● Source data
- - - - -

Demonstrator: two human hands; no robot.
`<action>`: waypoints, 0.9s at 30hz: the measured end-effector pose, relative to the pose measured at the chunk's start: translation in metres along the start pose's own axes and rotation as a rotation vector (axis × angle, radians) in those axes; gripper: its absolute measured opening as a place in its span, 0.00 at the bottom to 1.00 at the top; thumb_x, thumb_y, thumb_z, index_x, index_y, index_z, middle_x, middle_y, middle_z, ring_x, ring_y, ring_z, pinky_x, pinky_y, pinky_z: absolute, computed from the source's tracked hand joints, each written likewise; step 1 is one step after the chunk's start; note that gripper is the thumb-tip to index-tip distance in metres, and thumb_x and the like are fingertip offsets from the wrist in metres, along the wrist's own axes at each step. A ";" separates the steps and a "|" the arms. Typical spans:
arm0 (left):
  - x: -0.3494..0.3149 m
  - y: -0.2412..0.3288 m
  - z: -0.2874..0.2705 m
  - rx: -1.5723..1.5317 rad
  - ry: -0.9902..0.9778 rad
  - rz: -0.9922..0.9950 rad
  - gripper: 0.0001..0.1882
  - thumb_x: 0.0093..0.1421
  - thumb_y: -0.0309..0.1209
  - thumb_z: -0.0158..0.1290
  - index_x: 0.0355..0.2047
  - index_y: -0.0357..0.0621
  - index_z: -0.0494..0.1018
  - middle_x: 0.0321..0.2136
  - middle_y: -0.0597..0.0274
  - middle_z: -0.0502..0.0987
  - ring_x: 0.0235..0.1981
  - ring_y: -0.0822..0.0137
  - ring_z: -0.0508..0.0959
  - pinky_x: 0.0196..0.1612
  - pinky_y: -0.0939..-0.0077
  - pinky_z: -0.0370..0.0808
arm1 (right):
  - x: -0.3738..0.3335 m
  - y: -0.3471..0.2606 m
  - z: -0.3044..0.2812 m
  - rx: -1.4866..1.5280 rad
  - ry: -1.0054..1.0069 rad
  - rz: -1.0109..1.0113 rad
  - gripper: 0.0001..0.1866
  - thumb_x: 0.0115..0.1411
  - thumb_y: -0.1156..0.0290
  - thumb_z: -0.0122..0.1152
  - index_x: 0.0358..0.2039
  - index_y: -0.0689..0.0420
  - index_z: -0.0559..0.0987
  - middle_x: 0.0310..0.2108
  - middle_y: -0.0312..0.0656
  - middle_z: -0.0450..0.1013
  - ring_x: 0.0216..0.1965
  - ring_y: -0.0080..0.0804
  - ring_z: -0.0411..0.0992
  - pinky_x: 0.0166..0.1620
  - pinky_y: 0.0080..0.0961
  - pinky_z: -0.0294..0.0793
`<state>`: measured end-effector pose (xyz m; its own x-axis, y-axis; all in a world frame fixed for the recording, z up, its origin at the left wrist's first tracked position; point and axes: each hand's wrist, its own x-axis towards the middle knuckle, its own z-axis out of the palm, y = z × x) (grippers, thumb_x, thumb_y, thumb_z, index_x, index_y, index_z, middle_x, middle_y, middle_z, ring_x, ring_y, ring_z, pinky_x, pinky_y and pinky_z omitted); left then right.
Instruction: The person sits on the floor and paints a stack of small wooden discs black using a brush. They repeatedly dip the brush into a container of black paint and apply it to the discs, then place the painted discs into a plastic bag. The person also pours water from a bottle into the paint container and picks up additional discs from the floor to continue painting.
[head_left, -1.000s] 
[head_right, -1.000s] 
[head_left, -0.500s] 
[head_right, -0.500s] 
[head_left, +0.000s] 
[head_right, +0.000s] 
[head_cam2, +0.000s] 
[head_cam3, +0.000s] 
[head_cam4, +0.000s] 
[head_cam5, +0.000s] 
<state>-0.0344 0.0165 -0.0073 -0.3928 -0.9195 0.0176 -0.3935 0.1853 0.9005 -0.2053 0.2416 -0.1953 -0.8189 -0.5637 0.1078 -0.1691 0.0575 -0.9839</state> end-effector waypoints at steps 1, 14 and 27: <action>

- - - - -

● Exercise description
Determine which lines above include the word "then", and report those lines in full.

● Exercise solution
`<state>`: measured end-effector pose (xyz m; its own x-axis, y-axis; all in a world frame fixed for the recording, z up, its origin at the left wrist's first tracked position; point and axes: each hand's wrist, its own x-axis towards the middle knuckle, its own z-axis out of the palm, y = z × x) (grippers, thumb_x, thumb_y, thumb_z, index_x, index_y, index_z, middle_x, middle_y, middle_z, ring_x, ring_y, ring_z, pinky_x, pinky_y and pinky_z omitted); left then right.
Instruction: The person sits on the floor and paints a stack of small wooden discs black using a brush. They repeatedly dip the brush into a container of black paint and apply it to the discs, then place the painted discs into a plastic bag. The person also pours water from a bottle into the paint container and picks up additional discs from the floor to continue painting.

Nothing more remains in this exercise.